The Balaštíková story contains faint echoes of the 2024 confession of Kristi
Noem, now the U.S. secretary of homeland security, that she had once shot dead a
misbehaving dog. The admission sparked a major backlash in the country.
The publicity maneuvers are an integral part of Babiš’ PR, according to Otto
Eibl, a political scientist at Masaryk University in Brno.

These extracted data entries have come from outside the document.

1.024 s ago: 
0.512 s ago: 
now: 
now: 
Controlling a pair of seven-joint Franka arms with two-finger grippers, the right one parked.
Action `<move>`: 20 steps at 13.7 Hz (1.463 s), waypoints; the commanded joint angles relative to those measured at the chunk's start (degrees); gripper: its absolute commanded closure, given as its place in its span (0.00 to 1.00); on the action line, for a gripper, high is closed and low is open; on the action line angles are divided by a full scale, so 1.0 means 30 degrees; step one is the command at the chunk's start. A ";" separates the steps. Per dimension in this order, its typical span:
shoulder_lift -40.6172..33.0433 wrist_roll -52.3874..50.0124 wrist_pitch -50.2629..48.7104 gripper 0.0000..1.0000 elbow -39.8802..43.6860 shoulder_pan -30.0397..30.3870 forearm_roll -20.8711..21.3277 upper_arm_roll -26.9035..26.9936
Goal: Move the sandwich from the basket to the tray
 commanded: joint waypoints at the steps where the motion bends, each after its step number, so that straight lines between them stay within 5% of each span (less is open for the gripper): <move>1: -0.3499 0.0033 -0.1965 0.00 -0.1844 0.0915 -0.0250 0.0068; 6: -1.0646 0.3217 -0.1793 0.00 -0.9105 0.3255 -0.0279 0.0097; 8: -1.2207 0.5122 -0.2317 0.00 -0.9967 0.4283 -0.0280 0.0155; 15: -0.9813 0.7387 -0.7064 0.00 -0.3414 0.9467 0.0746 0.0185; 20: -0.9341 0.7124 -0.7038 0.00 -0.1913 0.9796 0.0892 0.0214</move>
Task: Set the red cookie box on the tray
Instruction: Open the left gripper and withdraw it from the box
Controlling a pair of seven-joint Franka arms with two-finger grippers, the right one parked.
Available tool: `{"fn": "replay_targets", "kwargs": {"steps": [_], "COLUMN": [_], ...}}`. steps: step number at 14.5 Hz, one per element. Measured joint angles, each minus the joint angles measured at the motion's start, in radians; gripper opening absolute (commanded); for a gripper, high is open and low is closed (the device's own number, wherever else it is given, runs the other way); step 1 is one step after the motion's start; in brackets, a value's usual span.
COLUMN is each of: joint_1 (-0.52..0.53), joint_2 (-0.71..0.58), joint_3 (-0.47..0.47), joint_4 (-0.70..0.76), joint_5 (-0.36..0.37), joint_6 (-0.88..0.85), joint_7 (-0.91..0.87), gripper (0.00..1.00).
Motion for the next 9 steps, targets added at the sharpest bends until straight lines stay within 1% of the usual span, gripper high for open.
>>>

“Babiš regularly surrounds himself with animals; it’s nothing new for him,
nothing suddenly staged ‘for effect.’ Of course, it can also serve as damage
control, but it doesn’t feel forced—there’s authenticity in it,” Eibl said,
adding that animals are an important part of politics as they humanize
politicians.
“It would be different if voters didn’t like those particular animals. In that
case, they wouldn’t play such a role and politicians wouldn’t show them. But
Czechs are a nation of dog and cat lovers, so it makes sense to show and use
animals,” he added.
The Civic Democratic Party (ODS), headed by current Prime Minister Petr Fiala
and part of the Spolu coalition, used the dog-killing plot as an opportunity to
attack Babiš and his party.
“Will your dogs be safe … if ANO comes to power?” ODS asked darkly in one social
media post.
But Babiš will likely remain confident ahead of October’s vote, having escaped
Houdini-like from far bigger scandals such as allegations of kidnapping his own
son and an ongoing €2 million EU subsidy fraud saga.